Problem details: Please count the lines in the data below that hold "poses" and answer with the number by itself.

Given data:
------------------------------------------------
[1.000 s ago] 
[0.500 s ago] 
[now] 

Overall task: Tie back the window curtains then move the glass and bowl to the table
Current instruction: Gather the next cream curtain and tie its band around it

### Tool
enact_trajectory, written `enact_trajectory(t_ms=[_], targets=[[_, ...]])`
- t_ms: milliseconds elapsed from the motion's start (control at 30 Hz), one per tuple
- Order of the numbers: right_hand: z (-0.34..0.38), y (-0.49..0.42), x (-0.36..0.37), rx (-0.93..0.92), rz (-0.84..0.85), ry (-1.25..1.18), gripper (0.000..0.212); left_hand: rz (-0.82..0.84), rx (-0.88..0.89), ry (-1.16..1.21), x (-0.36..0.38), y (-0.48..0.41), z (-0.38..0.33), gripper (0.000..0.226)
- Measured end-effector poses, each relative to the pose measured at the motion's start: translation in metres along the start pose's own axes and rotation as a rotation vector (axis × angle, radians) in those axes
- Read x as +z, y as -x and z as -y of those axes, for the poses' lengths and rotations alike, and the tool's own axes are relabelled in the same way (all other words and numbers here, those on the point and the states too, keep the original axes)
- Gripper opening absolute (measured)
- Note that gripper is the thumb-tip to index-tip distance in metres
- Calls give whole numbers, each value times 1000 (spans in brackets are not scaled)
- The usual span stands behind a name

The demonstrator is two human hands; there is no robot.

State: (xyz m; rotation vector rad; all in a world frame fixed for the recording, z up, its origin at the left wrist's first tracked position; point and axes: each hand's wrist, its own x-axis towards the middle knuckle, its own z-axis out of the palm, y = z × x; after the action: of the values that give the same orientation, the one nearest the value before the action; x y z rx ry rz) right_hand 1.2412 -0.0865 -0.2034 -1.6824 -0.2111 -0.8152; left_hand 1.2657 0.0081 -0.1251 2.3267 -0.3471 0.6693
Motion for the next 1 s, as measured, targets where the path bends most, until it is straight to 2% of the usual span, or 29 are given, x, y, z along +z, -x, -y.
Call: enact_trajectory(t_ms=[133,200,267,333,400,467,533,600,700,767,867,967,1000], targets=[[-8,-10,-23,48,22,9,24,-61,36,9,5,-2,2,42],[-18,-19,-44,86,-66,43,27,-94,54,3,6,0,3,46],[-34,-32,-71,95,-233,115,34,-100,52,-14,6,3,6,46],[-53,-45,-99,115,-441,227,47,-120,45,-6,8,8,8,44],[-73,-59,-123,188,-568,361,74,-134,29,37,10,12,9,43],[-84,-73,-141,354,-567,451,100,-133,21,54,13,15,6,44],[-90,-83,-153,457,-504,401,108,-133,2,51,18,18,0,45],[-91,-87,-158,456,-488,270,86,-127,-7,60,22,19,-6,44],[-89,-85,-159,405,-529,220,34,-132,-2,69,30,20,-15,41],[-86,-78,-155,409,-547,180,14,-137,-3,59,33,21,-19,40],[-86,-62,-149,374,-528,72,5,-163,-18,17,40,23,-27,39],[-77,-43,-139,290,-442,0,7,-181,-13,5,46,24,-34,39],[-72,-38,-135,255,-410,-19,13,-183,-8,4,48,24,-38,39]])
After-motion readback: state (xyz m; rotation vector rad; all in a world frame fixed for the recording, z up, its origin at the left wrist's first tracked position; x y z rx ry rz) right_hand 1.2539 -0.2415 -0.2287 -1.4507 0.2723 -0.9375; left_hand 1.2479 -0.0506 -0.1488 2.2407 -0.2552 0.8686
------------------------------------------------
Finished task: 2